Back in 1947, folks weren’t meeting up at Starbucks for $6 coffees. They were meeting at diners for nickel Cokes. Never coined Sprite nor Big Red nor Fanta Dates, this ad hyphenates it as “Coke-Dates.” No gal worth her salt would show up to sip soda in a t-shirt and jeans. Perish the thought! So Joan Miller made this fantubulous dress of men and women, gussied up in hats and suits, drinking Cokes themselves. Add a ruffled collar, and voila! Coke-Date material. Literally.
But it wasn’t just ensembles that needed vetting for dates of Coke. No, siree, Bob. You needed bonafide Coke-worthy shoes as well. And what better to marry that fizz than with leather moccasins, in five gay colors? You could get the traction you needed on asbestos-infused linoleum flooring. After all, you don’t want to spill the very drink for which you came.
The boys were home, Hitler was dead, and all was well on the western front. Time for snazzy frocks and fizzy drinks. Time to celebrate!
Not until artist Haddon Sundblom illustrated Santa Claus for Coca-Cola advertisements in 1931, did Americans associate a large snowbearded man in a red suit with the image of Kris Kringle. Below is Sundblom, enjoying a frosty bottle of his labors.
Most of us grew up with the image he created and cannot fathom a slender Santa, much less one with dark hair or no facial hair at all. In 2015, this model tried to offer a trimmer version at Yorkdale Shopping Center in Toronto.
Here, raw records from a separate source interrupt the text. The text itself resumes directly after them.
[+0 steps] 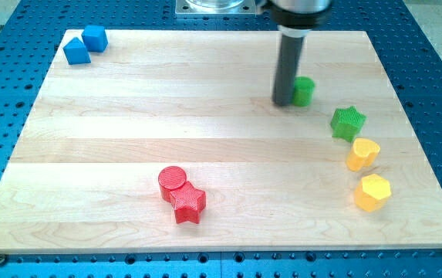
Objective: Push the green circle a bit down
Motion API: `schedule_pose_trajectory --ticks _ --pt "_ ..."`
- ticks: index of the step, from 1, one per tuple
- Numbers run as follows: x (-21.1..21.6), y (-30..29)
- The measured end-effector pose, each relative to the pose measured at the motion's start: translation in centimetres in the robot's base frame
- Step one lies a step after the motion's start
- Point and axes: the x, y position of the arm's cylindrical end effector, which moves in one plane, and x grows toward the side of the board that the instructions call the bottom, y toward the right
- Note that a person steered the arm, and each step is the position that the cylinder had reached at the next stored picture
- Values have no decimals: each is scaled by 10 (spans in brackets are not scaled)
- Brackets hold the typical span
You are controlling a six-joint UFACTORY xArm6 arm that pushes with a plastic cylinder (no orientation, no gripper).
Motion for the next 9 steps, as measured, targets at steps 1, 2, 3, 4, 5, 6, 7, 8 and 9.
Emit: schedule_pose_trajectory --ticks 1,2,3,4,5,6,7,8,9 --pt "-2 35" --pt "-33 27" --pt "-67 29" --pt "-59 47" --pt "-37 47" --pt "-24 48" --pt "-16 43" --pt "38 8" --pt "131 5"
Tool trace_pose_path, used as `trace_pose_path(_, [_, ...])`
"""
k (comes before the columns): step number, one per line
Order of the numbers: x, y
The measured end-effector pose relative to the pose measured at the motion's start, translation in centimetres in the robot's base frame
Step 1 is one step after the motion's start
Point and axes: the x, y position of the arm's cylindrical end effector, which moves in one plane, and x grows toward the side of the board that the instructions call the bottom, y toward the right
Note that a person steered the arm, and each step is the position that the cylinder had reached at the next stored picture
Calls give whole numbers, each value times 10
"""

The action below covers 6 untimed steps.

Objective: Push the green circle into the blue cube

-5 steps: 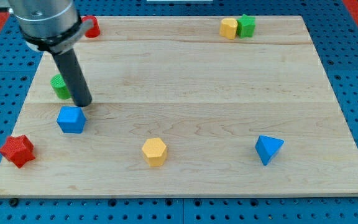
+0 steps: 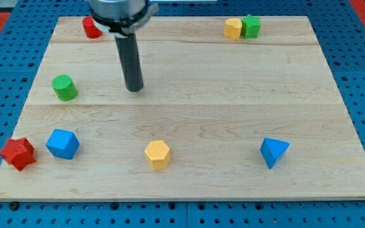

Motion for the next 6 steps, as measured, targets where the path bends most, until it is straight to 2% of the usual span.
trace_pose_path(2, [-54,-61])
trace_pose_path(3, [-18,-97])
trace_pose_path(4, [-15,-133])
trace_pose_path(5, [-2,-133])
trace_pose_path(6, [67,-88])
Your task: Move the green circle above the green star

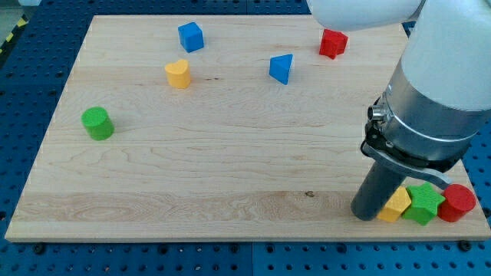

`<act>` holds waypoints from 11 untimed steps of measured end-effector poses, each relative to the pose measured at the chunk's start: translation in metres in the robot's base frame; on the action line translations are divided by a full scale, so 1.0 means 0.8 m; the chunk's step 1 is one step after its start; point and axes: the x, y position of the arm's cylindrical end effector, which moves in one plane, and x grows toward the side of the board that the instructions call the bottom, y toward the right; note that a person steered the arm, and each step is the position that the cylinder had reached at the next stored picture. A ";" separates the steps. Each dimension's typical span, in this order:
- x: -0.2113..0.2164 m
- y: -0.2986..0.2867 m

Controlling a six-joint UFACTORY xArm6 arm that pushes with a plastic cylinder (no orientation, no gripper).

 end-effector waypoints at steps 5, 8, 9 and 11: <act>-0.088 -0.390; -0.154 -0.509; -0.154 -0.501; -0.174 -0.460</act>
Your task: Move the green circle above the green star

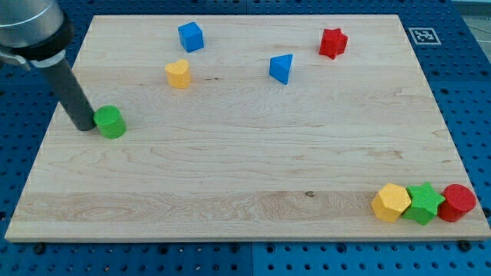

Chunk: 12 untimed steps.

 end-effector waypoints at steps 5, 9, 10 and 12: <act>-0.044 0.173; 0.017 0.273; 0.035 0.247; 0.058 0.288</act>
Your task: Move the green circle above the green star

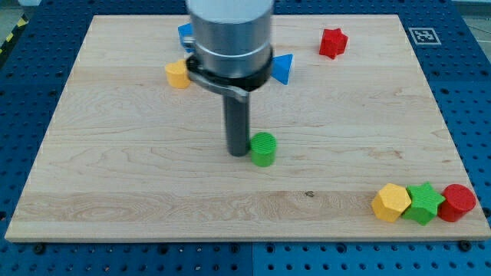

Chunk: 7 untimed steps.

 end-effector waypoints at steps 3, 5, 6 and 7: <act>0.026 0.167; 0.026 0.233; 0.025 0.239; 0.024 0.191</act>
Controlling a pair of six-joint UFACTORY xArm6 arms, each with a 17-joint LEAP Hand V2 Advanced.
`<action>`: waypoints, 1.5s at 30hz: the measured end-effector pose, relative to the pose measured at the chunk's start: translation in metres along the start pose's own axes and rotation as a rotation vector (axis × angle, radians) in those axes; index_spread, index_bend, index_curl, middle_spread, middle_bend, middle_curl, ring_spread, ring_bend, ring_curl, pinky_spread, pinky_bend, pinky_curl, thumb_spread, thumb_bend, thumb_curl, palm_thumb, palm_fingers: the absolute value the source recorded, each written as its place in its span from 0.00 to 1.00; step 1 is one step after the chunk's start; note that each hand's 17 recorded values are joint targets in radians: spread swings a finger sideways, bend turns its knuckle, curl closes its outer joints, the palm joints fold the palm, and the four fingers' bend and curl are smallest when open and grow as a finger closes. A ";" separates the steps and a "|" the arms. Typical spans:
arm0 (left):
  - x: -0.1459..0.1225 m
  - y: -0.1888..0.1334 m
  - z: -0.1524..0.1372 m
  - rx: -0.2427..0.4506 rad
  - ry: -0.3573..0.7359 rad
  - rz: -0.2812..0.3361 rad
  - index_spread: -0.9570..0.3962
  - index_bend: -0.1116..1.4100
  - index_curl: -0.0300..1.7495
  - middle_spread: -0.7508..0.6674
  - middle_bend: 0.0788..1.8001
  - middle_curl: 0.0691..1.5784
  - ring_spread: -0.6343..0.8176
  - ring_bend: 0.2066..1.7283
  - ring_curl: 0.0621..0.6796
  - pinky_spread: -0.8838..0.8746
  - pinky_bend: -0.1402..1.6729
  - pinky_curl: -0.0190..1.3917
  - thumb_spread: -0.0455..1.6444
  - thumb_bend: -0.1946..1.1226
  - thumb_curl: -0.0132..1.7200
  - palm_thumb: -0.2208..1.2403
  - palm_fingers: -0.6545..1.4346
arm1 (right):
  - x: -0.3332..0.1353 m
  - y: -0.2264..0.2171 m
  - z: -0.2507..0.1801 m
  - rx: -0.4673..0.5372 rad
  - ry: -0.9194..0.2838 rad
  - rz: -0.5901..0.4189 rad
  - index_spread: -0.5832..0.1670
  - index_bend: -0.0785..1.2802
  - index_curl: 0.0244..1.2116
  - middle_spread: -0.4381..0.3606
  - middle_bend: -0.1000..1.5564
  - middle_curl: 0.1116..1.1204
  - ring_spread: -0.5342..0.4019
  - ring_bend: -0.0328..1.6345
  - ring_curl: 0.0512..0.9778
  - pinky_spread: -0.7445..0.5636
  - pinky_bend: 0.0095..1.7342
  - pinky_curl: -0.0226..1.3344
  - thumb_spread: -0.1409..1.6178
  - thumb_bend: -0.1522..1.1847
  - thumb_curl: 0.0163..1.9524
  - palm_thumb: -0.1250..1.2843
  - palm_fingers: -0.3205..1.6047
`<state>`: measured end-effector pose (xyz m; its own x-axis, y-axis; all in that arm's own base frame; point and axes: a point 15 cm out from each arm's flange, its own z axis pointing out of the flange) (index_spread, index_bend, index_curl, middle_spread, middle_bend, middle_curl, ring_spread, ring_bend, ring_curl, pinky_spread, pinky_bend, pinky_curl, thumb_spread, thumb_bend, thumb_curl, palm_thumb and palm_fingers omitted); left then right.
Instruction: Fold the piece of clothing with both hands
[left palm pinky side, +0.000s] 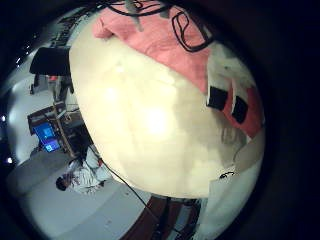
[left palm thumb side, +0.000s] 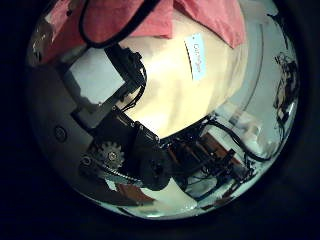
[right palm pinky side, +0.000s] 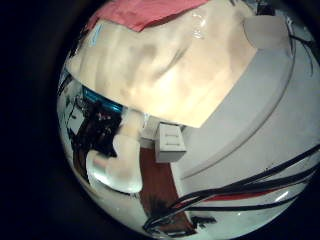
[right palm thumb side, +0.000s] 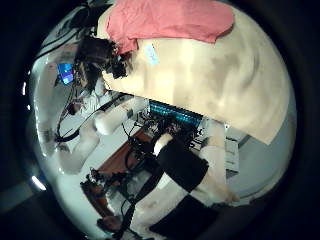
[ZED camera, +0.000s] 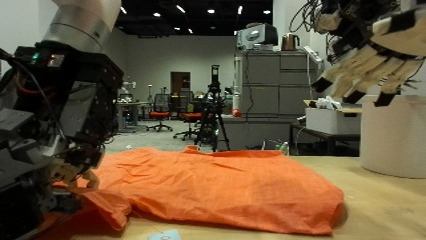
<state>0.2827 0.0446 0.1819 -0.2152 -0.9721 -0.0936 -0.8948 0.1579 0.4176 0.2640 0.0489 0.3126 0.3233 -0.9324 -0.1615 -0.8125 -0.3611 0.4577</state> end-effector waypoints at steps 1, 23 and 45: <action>0.002 0.004 -0.003 -0.007 0.009 0.006 0.39 0.31 0.31 0.19 0.43 0.55 0.14 0.73 0.77 0.14 0.72 0.44 0.63 0.17 0.32 0.74 0.83 | 0.000 -0.002 0.005 -0.003 0.000 -0.001 0.42 0.14 0.22 0.59 0.19 0.19 0.66 0.31 0.27 0.67 0.16 0.26 0.82 0.12 0.11 0.45 0.37; 0.020 0.053 -0.035 -0.036 0.070 0.053 0.25 0.22 0.53 0.08 0.41 0.73 0.14 0.77 0.79 0.15 0.78 0.43 0.60 0.14 0.39 0.75 0.81 | 0.023 -0.079 0.120 -0.027 0.288 0.011 0.58 0.17 0.21 0.60 0.22 0.25 0.59 0.31 0.29 0.62 0.20 0.27 0.65 0.09 0.16 0.58 0.25; 0.021 0.072 -0.049 -0.053 0.068 0.056 0.22 0.18 0.67 0.05 0.39 0.76 0.13 0.77 0.76 0.15 0.78 0.41 0.59 0.13 0.40 0.73 0.82 | 0.023 -0.115 0.116 0.104 0.322 0.047 0.31 0.52 0.39 0.30 0.55 0.51 0.27 0.63 0.53 0.27 0.54 0.43 0.69 0.12 0.18 0.70 0.89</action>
<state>0.2327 0.0275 0.2547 -0.2357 -0.9718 -0.0080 -0.8597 0.2047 0.4679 0.3087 0.0675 0.1550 0.4074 -0.9010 0.1493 -0.8700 -0.3331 0.3635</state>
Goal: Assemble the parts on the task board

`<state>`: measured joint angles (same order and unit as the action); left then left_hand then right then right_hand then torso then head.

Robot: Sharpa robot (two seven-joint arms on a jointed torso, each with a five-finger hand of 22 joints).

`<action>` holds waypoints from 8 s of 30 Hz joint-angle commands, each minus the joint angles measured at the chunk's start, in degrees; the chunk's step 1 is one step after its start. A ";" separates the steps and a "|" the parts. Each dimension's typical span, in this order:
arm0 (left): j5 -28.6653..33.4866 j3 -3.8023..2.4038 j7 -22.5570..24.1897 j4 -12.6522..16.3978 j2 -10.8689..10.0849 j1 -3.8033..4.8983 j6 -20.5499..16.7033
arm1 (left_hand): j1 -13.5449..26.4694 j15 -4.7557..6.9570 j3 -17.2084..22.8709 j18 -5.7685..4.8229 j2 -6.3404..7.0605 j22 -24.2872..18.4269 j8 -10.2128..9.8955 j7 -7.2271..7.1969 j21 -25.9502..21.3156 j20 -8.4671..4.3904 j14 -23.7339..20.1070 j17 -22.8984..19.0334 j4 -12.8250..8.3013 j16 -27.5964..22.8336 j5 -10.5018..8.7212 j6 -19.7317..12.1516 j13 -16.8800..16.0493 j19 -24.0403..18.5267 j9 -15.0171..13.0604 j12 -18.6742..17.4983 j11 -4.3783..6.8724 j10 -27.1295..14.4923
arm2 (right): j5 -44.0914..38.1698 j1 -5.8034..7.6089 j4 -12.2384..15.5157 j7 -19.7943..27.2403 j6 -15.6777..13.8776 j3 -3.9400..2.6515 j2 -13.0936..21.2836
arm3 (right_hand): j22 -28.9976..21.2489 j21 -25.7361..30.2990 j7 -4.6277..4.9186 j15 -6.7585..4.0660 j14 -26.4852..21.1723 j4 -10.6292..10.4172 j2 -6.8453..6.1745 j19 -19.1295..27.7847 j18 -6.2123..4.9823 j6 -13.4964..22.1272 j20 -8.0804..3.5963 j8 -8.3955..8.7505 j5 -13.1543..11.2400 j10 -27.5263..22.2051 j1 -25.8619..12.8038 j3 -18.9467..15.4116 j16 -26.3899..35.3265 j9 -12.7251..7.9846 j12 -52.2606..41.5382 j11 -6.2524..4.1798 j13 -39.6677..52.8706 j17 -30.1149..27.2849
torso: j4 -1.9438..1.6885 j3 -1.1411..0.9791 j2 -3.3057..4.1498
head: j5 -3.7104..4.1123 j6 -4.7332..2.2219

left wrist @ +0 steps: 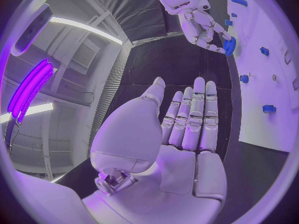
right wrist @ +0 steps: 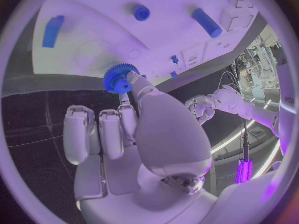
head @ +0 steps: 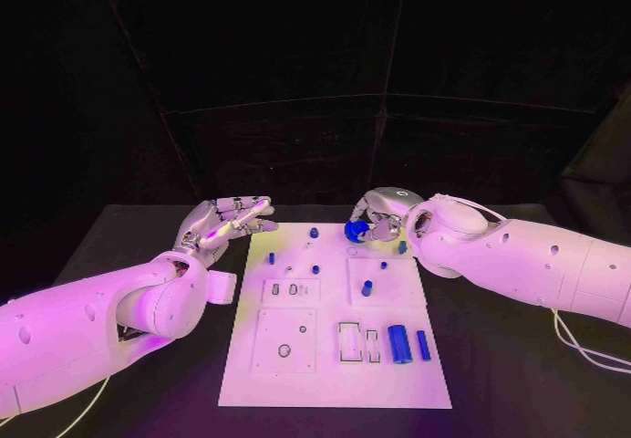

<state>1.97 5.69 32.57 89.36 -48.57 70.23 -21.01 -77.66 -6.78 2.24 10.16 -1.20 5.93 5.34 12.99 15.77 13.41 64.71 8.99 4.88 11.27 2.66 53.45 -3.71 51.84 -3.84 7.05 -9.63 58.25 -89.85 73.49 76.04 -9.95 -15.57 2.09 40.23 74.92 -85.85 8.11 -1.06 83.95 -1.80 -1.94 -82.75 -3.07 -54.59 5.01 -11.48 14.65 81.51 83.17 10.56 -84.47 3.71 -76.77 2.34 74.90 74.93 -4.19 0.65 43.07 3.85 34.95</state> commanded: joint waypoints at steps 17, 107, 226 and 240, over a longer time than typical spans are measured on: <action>-0.28 -0.06 0.46 0.23 0.18 0.07 0.72 | 0.26 -0.07 0.05 0.39 -0.21 -0.08 -0.28 -0.08 -0.38 0.00 0.30 0.07 -0.28 -0.37 0.20 0.39 0.04 0.30 0.06 -0.30 -0.18 0.17 | -4.02 -0.88 -1.22 -2.61 -4.07 -0.03 -10.20 | 4.12 -0.39 -0.14 -0.26 3.56 0.08 -0.67 -0.36 0.65 -2.25 0.02 1.27 -0.63 -0.05 -2.67 3.05 -0.14 0.04 0.63 0.48 0.75 2.27 | -0.19 0.07 0.04 | -0.41 0.24; -0.28 -0.02 -0.04 -2.85 0.75 -0.18 1.59 | 0.19 -0.07 0.06 0.39 -0.27 -0.21 -0.45 -0.14 -0.50 0.00 0.34 0.16 -0.59 -0.64 0.20 0.48 0.04 0.35 0.06 -0.45 -0.15 0.27 | 27.49 -7.23 -3.84 21.19 -5.51 0.09 10.54 | 4.24 -0.29 1.46 1.15 3.75 -1.78 -2.74 -0.13 0.64 3.38 1.42 6.24 -0.40 -2.95 -2.42 -4.60 -0.58 0.24 4.61 2.03 -1.90 4.03 | 1.74 -0.85 -0.89 | 0.13 0.39; 0.87 -0.01 -0.56 -3.42 1.16 -0.38 1.33 | 0.14 -0.09 0.16 0.39 -0.58 -0.39 -0.63 -0.22 -0.64 0.00 0.24 0.23 -0.91 -1.10 0.20 0.68 0.03 0.47 0.05 -0.59 -0.10 0.51 | 3.82 -7.70 5.33 -2.61 -4.60 2.26 -10.67 | 4.93 -0.43 -1.52 -1.15 4.02 2.36 1.72 -0.60 0.77 -7.18 -0.78 2.45 -1.55 -0.83 -5.44 4.34 -0.61 1.46 2.97 -0.60 0.45 4.92 | 1.65 0.33 -2.71 | -4.16 4.20; 0.88 -0.01 -0.59 -3.56 1.34 -0.39 1.54 | 0.11 -0.09 0.17 0.39 -0.61 -0.41 -0.66 -0.25 -0.66 0.00 0.21 0.24 -0.98 -1.19 0.20 0.72 0.03 0.50 0.05 -0.61 -0.09 0.56 | 3.29 -7.98 4.97 -4.05 -2.13 2.92 -10.45 | 4.89 -0.40 -1.46 -1.11 3.96 2.25 1.35 -0.57 0.76 -7.13 -0.75 2.62 -1.87 -1.05 -6.05 4.39 -0.47 1.42 3.31 -0.55 0.19 4.68 | 1.64 0.34 -2.67 | -4.71 4.58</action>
<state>2.64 5.74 31.68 85.77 -47.30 69.75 -19.95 -77.67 -6.78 2.30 10.15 -1.20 5.60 4.93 12.79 15.32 13.41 64.71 9.14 4.19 10.26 2.66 53.65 -3.71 51.84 -3.85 6.83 -9.83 58.46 -85.60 65.44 80.96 -13.15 -19.26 5.02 29.77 74.91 -86.07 7.27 -2.16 84.04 0.66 -0.31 -83.24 -3.10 -60.69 4.29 -8.81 12.65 80.55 77.32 14.42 -84.81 4.50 -73.58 1.43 74.97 74.92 -2.53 0.94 40.39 -0.82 39.50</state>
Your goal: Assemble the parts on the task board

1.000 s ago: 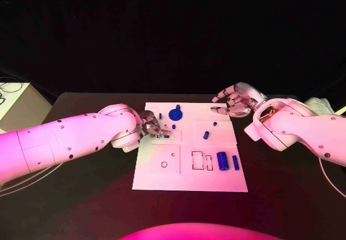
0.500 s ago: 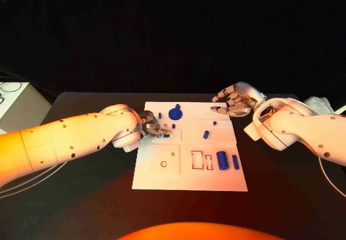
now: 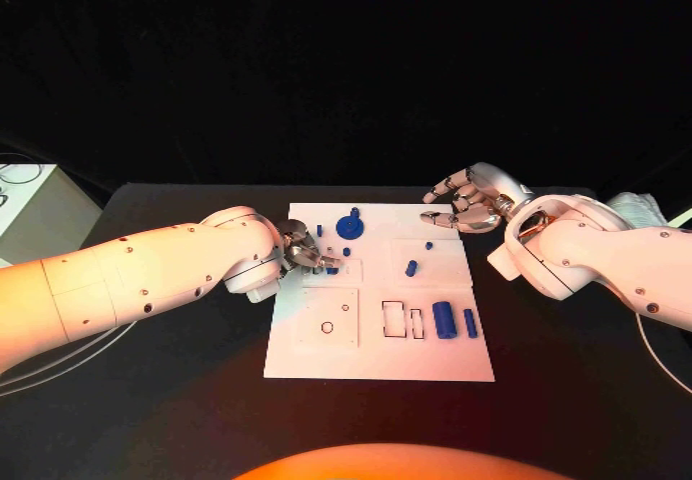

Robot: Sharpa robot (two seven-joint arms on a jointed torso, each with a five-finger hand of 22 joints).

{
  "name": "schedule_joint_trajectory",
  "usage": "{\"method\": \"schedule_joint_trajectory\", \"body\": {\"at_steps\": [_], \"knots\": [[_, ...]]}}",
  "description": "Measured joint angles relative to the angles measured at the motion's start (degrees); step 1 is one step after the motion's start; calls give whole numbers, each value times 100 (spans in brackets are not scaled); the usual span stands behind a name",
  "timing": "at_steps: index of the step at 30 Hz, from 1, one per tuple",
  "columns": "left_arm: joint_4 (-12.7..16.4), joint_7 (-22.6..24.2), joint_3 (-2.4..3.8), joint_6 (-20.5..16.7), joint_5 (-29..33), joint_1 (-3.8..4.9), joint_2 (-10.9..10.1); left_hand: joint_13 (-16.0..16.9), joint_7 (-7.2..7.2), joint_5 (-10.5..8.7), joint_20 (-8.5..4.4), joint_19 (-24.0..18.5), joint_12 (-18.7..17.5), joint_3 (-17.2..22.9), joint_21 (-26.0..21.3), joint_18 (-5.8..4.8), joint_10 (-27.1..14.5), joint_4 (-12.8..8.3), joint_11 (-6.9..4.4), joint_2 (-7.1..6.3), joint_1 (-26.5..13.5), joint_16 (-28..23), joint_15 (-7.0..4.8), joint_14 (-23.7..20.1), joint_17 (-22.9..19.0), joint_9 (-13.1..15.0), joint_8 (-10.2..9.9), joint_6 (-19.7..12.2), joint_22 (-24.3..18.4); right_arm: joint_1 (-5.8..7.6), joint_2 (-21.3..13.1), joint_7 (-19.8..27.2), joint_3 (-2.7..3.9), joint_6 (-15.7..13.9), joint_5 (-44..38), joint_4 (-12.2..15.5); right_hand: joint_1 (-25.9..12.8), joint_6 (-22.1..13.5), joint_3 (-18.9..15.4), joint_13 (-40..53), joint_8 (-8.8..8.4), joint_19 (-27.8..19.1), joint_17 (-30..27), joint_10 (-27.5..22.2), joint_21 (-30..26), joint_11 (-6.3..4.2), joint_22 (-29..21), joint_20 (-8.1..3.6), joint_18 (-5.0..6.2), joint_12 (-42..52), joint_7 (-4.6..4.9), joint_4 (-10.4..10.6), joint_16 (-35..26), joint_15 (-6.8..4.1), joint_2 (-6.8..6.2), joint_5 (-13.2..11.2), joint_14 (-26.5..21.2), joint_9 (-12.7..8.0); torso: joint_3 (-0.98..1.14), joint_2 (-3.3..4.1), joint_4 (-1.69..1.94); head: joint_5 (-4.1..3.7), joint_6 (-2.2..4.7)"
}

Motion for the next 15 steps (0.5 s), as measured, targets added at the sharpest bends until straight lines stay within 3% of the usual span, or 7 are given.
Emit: {"method": "schedule_joint_trajectory", "body": {"at_steps": [8,15], "knots": [[-22,18,0,0,51,2,24,-3,0,0,0,0,0,97,0,0,0,-16,0,148,332,0,0,0,0,-111,-46,0,0,0,2,0,0,11,0,-4,0,0,0,0,0,0,-1,0,0,0,0,0,0,0,0,0,0,0,0,0,0,0,0,0,-6,-1,-8],[-25,36,0,19,95,2,35,-8,21,0,0,0,0,144,0,0,0,-31,0,126,445,0,0,0,0,-140,-46,22,6,-1,4,-3,0,26,0,-5,0,0,16,0,23,0,-1,0,0,0,-1,0,0,0,0,16,0,0,0,0,0,0,1,0,-1,-7,-26]]}}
What do you think? Should Santa be svelte and hipster, rocking a Beat It jacket? Possibly even vegan?? I don’t think so. I like my Santa jolly and obese, and borderline diabetic from all that Coke and plates of cookies we leave out. I’d tell skinny Santa to beat it.
What dystopian circumstances have arisen that require these students to build a fire inside a library, presumably from the unread pages of old Encyclopedia Brittanicas? What chaos has ensued that they must sit in weakly-constructed patio chairs and grow their sloven bangs out just to retain head heat? Who can say? All we know is Pepsi was still not okay.
If you don’t recall, Pepsi was being steamrolled by Coke in the early 80s (and now and will continue be in the future), so Pepsi’s marketing department came up with the Pepsi Challenge, a simple taste test to give consumers the opportunity to take an unbiased challenge. Below is Mr. Kotter hosting such an event.
Please note that the last actor to allegedly enjoy Pepsi was named Joe Kielbasa. Sounds legit. (Actually, there are several dudes by that name on Facebook, although one is wearing a dress like a woman).
It’s a free country; drink what you like. Call it cola or soda or pop, whatever. But remember, waitresses never have to ask patrons, “Is Coke okay?” Because yes. Yes, it is.
Actually, it was during this very year of 1955 that Coca-Cola expanded its packaging from the standard 6.5-ounce contour bottle to include 10-, 12- and 26-ounce contour bottles in the U.S., giving consumers packaging options to meet their needs. My need for a Coke would never be 6.5. That’s like going to a Mexican restaurant and eating one chip with salsa.
This pinterest pic is trying to make the point that Coke adds belly fat.
I drink Coke. I have belly fat. But I also have no discipline and an overpowering sweet tooth, coupled with an inability to disobey Sprite Boy (who was only used in Coke ads, and had been discontinued by the time Sprite came on the market in 1961).